The Olympics also, perhaps inevitably, are shaped by world events happening at the time the games take place, Browsh adds, citing the infamous “Blood in the Water” water polo match between Hungary and the USSR at the 1956 Melbourne Olympics. The match happened a few weeks after Soviet forces violently quashed the Hungarian Revolution, and from the starting whistle it devolved into punching and kicking before referees halted the match early and named Hungary the winner.

And since the 1984 Summer Olympic Games in Los Angeles, Taiwan—officially known as the Republic of China—has competed as Chinese Taipei as a result of the Nagoya Resolution and International Olympic Committee concessions to the People’s Republic of China.

Thinking about the Olympics

Olympic rings in front of Eiffel Tower

The Olympic rings illuminated in front of the Eiffel Tower in Paris. (Photo: Stéphane Kempinaire/Paris 2024)

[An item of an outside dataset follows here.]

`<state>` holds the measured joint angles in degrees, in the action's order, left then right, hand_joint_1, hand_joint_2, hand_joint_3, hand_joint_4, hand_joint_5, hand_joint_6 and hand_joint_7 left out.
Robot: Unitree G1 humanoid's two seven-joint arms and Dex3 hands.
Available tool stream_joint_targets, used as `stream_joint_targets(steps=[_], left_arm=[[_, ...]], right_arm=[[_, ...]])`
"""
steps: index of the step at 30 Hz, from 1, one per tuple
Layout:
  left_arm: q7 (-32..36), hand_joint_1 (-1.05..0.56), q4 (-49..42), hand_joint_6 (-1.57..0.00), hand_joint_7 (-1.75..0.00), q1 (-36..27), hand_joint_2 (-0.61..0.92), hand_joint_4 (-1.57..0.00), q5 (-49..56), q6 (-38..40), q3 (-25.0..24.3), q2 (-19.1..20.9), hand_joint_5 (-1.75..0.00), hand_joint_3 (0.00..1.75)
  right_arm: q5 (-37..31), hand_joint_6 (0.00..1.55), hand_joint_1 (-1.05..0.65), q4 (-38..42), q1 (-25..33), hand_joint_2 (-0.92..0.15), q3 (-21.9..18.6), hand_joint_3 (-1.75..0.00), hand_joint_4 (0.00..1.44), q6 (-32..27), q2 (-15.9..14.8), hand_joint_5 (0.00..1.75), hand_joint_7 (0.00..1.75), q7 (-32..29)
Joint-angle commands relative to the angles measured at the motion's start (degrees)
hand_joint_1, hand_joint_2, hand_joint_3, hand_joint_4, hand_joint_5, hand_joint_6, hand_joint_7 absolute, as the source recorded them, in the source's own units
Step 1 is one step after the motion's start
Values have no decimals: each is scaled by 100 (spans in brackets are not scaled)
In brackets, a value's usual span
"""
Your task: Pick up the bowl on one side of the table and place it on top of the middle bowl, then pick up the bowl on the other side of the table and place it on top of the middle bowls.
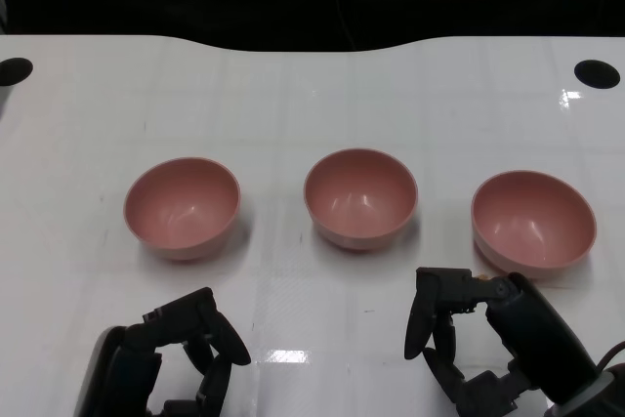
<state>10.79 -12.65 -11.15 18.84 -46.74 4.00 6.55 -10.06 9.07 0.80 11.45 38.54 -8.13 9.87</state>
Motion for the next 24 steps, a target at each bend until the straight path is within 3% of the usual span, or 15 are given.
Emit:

The Paris Olympics are happening at an interesting and fraught time around the world, Browsh says, with nationalism continuing to grow not just in the United States, but throughout Europe, Central and South America, Asia and Africa.

“In a way, we might see sports as helping define who we are as a nation,” Browsh says. “We might see our athletes as symbols of our national strength, and when they’re successful, that might get translated into a sense of rightness or even superiority.”

While a 2017 study by the Norwegian School of Sport Science found that educational attainment and income correlate with levels of sports nationalism—in general, the higher both are, the lower the sense of sports nationalism—the Olympic Games are unique “because suddenly, as a spectator, you’re really invested in a sport that you may never even think about the rest of the time,” Browsh says. “For these 16 days, you’re watching this sport and really cheering for your country.”

In a 2016 essay for Foreign Policy, scholar David Clay Large observed of the Olympics, “In part, it’s the beauty of supreme athleticism and the sizzle of carefully choreographed spectacle. But, more fundamentally, it’s the games’ capacity to dip repeatedly into a deep well of communal passion harbored by competitors and spectators alike. Whatever the organizational inadequacies and logistical screw-ups, these purported celebrations of one-world togetherness succeed because they indulge precisely what they claim to transcend: the world’s basest instinct for tribalism.”

However, Browsh says, “these are going to be incredible games. I’ll be watching and celebrating these athletes.”

Perhaps more than any other international athletic competition, the Olympics have given rise to incandescent moments of achievement and perseverance, to athletes transcending their various nations’ politics and coming together in genuine fellowship, to fans at home pausing their desire to beat the commies and happily cheering for the athletes from another country.

As spectators, Browsh says, whether it’s a matter of compartmentalizing concerns about corruption in the IOC or fears of toxic nationalism or negotiating how to celebrate athletes’ hard work while not unquestioningly accepting nation building, “love of sport is a factor in that negotiation. We ignore some of the corruptions of the media, for example, to enjoy our favorite TV show. We negotiate these spaces in order to get some joy out of life.

“Like with a lot of things, I think there needs to be a level of criticality when we consider the Olympics. I’m not saying we should stop watching or stop enjoying them—that’s not something I’d ever want to do—but I am saying we should think about them and how we can do them better.”